Output each line of the listing that follows, with every character kept as it is.

> [GIVEN DATA]

----------

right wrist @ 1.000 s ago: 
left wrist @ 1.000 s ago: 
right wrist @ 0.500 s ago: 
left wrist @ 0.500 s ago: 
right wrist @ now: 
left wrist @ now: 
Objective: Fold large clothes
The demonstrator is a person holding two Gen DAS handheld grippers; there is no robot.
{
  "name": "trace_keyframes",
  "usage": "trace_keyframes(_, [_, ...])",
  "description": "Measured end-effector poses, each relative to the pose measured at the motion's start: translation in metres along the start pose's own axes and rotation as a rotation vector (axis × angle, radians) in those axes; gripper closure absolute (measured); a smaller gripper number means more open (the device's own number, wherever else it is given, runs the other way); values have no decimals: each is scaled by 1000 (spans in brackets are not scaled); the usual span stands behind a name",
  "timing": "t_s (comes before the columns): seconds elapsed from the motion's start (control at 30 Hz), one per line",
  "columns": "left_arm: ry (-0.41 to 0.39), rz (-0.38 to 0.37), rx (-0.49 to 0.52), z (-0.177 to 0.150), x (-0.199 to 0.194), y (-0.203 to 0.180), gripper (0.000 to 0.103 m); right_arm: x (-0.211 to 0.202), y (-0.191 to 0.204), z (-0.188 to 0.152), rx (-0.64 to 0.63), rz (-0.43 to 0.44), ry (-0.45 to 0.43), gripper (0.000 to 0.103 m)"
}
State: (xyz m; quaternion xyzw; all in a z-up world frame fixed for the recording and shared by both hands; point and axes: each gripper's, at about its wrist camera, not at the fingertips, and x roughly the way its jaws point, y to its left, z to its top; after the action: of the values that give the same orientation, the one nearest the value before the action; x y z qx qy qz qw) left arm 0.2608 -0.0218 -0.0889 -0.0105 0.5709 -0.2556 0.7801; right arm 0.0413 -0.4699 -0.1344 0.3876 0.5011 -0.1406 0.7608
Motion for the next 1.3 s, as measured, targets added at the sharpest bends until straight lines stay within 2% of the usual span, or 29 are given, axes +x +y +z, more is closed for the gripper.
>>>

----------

> [THE ANSWER]
right wrist @ 1.000 s ago: 
left wrist @ 1.000 s ago: 
right wrist @ 0.500 s ago: 
left wrist @ 0.500 s ago: 
right wrist @ now: 
left wrist @ now: 
Objective: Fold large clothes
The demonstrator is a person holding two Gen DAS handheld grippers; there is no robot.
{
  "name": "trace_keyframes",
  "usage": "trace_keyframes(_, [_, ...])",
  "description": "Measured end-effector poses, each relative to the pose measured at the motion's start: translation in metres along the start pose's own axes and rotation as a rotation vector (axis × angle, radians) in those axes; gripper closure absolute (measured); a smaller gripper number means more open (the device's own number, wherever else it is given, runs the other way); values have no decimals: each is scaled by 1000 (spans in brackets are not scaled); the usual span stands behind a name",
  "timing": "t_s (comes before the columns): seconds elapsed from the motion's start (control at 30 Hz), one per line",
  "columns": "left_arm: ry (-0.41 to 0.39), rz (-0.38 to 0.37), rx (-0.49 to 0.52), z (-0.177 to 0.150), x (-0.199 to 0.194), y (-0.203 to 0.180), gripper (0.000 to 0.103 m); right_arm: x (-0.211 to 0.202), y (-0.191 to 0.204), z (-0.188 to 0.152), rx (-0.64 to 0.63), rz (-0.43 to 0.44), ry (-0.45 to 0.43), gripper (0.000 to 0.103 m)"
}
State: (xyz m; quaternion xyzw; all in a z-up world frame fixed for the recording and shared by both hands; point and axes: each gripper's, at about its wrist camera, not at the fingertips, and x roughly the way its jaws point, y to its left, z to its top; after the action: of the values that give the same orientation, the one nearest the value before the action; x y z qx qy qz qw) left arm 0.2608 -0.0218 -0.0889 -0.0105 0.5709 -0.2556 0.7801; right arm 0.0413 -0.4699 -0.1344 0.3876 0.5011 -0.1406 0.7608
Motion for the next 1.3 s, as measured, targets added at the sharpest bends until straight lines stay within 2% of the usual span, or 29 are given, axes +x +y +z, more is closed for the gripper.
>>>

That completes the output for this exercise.